• _Activity_:
Begin at the top of the records below and return each line exactly through the line with "2. In the picture above, detect the left wrist". Skip pictures.

• _Available data_:
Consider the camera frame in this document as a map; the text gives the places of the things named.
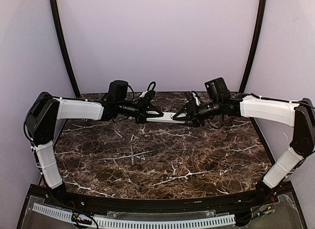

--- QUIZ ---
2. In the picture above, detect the white remote control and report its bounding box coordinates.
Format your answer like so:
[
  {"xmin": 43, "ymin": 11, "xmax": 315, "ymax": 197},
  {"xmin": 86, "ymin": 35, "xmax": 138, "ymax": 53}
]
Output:
[{"xmin": 146, "ymin": 112, "xmax": 185, "ymax": 124}]

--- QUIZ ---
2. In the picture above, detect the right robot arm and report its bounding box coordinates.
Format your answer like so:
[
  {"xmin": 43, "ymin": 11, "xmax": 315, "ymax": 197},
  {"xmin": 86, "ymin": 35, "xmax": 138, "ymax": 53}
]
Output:
[{"xmin": 173, "ymin": 77, "xmax": 315, "ymax": 189}]

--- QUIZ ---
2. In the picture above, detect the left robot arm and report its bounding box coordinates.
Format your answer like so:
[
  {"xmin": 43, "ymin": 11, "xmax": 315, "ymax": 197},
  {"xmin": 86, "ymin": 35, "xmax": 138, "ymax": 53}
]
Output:
[{"xmin": 24, "ymin": 80, "xmax": 163, "ymax": 189}]

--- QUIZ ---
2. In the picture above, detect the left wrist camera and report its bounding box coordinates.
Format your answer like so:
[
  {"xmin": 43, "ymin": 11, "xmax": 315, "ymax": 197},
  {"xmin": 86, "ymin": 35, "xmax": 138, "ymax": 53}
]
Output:
[{"xmin": 139, "ymin": 81, "xmax": 156, "ymax": 102}]

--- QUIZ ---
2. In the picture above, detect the white right cable duct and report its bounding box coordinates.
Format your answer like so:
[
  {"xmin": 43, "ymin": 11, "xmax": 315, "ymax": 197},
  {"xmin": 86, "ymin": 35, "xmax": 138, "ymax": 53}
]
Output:
[{"xmin": 95, "ymin": 215, "xmax": 236, "ymax": 229}]

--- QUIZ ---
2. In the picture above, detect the white cable duct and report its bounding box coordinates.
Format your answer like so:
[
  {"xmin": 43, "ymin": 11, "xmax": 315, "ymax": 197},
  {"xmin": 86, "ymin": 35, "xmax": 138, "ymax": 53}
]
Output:
[
  {"xmin": 95, "ymin": 215, "xmax": 236, "ymax": 229},
  {"xmin": 32, "ymin": 203, "xmax": 72, "ymax": 223}
]

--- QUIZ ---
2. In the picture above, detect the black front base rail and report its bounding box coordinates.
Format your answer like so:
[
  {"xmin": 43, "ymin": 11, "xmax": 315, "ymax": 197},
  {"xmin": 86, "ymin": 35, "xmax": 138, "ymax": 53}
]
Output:
[{"xmin": 20, "ymin": 181, "xmax": 300, "ymax": 219}]

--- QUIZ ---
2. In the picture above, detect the white left cable duct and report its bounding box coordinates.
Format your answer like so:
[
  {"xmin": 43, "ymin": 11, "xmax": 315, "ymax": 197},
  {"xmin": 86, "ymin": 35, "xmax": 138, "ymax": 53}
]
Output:
[{"xmin": 32, "ymin": 203, "xmax": 72, "ymax": 223}]

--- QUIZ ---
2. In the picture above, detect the black right corner post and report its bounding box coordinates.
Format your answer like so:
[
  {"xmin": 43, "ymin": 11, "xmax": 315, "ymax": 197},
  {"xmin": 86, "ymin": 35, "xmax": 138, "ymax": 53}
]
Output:
[{"xmin": 239, "ymin": 0, "xmax": 266, "ymax": 93}]

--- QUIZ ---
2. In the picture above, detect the black corner post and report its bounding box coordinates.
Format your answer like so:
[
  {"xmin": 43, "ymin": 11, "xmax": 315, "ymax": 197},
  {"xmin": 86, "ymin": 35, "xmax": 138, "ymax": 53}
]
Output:
[
  {"xmin": 239, "ymin": 0, "xmax": 266, "ymax": 93},
  {"xmin": 49, "ymin": 0, "xmax": 81, "ymax": 98}
]

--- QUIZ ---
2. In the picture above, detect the black left corner post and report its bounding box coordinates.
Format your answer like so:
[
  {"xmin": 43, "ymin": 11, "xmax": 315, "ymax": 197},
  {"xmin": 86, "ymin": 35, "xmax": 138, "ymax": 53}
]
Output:
[{"xmin": 49, "ymin": 0, "xmax": 81, "ymax": 98}]

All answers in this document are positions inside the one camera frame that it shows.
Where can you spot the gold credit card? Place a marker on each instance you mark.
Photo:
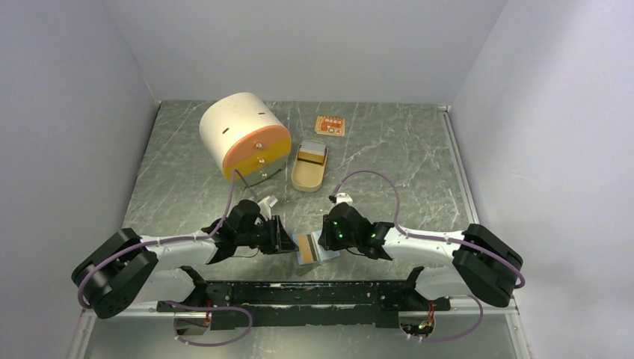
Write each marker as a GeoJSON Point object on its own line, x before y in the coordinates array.
{"type": "Point", "coordinates": [308, 251]}

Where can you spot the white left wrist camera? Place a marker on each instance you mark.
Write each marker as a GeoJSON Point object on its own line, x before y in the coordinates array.
{"type": "Point", "coordinates": [267, 203]}

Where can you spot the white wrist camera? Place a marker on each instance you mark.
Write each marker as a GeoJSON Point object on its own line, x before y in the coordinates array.
{"type": "Point", "coordinates": [339, 198]}
{"type": "Point", "coordinates": [267, 203]}

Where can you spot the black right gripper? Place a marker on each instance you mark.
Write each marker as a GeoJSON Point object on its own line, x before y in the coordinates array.
{"type": "Point", "coordinates": [327, 238]}

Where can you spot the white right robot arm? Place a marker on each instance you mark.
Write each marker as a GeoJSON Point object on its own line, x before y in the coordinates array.
{"type": "Point", "coordinates": [473, 261]}

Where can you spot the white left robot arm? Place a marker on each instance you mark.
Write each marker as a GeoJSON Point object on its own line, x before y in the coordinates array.
{"type": "Point", "coordinates": [129, 269]}

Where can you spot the cream cylindrical drawer box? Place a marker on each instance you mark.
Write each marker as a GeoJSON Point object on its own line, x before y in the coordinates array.
{"type": "Point", "coordinates": [242, 134]}

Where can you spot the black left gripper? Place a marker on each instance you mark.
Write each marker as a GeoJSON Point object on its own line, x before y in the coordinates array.
{"type": "Point", "coordinates": [282, 241]}

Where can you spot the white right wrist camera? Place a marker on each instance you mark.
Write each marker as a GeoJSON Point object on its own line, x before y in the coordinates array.
{"type": "Point", "coordinates": [339, 198]}

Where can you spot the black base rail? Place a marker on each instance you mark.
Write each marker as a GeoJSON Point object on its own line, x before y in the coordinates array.
{"type": "Point", "coordinates": [286, 304]}

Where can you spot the gold oval tray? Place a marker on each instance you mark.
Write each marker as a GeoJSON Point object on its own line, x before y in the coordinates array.
{"type": "Point", "coordinates": [307, 177]}

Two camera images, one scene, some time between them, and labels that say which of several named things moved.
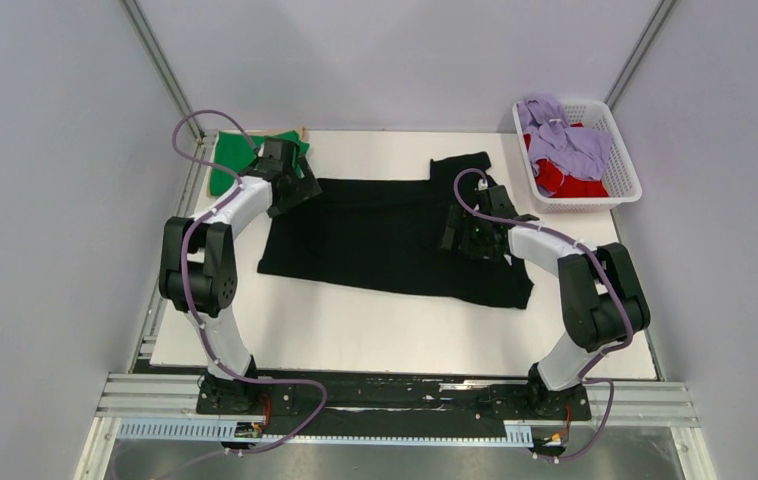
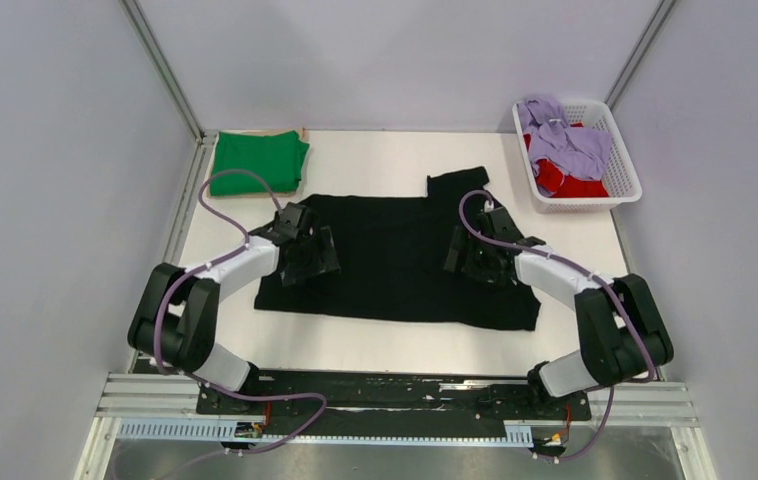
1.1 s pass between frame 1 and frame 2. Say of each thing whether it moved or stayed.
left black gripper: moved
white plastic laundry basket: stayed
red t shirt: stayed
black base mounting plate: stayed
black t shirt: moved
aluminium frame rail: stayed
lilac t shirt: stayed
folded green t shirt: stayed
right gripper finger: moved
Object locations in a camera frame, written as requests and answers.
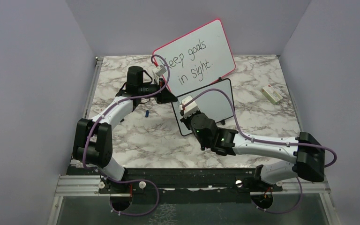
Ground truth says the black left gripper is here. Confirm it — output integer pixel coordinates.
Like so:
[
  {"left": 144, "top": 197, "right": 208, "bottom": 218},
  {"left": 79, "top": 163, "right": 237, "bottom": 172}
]
[{"left": 139, "top": 78, "right": 178, "bottom": 104}]

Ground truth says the black framed whiteboard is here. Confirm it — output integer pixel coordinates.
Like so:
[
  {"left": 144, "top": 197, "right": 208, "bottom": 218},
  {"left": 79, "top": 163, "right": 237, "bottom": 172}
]
[{"left": 172, "top": 78, "right": 234, "bottom": 136}]

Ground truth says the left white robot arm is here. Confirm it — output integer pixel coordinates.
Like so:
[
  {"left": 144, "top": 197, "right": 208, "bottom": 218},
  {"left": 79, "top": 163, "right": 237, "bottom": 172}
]
[{"left": 72, "top": 65, "right": 177, "bottom": 193}]

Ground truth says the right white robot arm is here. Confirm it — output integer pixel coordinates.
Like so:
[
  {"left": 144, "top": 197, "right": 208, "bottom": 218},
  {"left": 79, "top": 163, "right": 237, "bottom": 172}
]
[{"left": 180, "top": 110, "right": 325, "bottom": 191}]

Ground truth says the pink framed whiteboard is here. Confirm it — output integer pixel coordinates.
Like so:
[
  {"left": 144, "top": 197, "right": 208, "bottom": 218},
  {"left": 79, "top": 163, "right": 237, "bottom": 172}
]
[{"left": 153, "top": 18, "right": 236, "bottom": 96}]

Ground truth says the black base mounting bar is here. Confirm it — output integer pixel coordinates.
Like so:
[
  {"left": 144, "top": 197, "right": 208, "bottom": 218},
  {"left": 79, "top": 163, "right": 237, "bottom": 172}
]
[{"left": 67, "top": 166, "right": 282, "bottom": 205}]

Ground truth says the white green box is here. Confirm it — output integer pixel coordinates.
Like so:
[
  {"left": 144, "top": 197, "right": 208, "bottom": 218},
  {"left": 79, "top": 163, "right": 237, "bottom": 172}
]
[{"left": 260, "top": 84, "right": 283, "bottom": 105}]

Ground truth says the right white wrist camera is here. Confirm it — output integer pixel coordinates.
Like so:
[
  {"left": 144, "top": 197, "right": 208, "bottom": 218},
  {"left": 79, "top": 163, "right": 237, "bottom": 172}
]
[{"left": 178, "top": 96, "right": 199, "bottom": 111}]

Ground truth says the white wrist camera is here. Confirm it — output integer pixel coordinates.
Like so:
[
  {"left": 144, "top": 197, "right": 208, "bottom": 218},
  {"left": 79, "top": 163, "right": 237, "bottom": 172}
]
[
  {"left": 152, "top": 65, "right": 167, "bottom": 79},
  {"left": 178, "top": 96, "right": 199, "bottom": 111}
]

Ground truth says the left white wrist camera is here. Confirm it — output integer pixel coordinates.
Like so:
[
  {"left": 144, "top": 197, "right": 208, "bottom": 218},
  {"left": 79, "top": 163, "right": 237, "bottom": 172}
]
[{"left": 152, "top": 65, "right": 167, "bottom": 79}]

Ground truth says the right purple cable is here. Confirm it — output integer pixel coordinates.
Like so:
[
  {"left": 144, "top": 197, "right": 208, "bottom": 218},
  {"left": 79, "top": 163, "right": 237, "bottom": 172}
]
[{"left": 181, "top": 88, "right": 338, "bottom": 168}]

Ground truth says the purple cable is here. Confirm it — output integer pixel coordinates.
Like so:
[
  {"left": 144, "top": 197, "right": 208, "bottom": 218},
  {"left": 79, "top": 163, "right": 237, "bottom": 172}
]
[
  {"left": 181, "top": 88, "right": 338, "bottom": 168},
  {"left": 83, "top": 54, "right": 171, "bottom": 168}
]

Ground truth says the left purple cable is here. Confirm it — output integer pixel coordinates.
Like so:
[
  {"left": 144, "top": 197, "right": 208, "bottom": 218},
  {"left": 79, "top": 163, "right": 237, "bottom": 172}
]
[{"left": 83, "top": 54, "right": 171, "bottom": 168}]

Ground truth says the aluminium rail table edge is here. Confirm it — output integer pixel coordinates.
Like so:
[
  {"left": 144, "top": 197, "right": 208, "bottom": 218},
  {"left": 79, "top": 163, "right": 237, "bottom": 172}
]
[{"left": 54, "top": 56, "right": 104, "bottom": 198}]

• _Response area_:
Consider the camera frame in this document as a map; the text gives the places of the things named.

--- QUIZ ---
2. In the picture above, detect the white remote control and report its bounding box coordinates.
Format your answer like so:
[
  {"xmin": 43, "ymin": 11, "xmax": 315, "ymax": 197},
  {"xmin": 86, "ymin": 35, "xmax": 138, "ymax": 53}
]
Output:
[{"xmin": 146, "ymin": 112, "xmax": 185, "ymax": 124}]

--- QUIZ ---
2. In the picture above, detect the right robot arm and report its bounding box coordinates.
Format your answer like so:
[
  {"xmin": 43, "ymin": 11, "xmax": 315, "ymax": 197},
  {"xmin": 86, "ymin": 35, "xmax": 138, "ymax": 53}
]
Output:
[{"xmin": 173, "ymin": 77, "xmax": 315, "ymax": 189}]

--- QUIZ ---
2. In the picture above, detect the left robot arm and report its bounding box coordinates.
Format your answer like so:
[
  {"xmin": 43, "ymin": 11, "xmax": 315, "ymax": 197},
  {"xmin": 86, "ymin": 35, "xmax": 138, "ymax": 53}
]
Output:
[{"xmin": 24, "ymin": 80, "xmax": 163, "ymax": 189}]

--- QUIZ ---
2. In the picture above, detect the left wrist camera and report its bounding box coordinates.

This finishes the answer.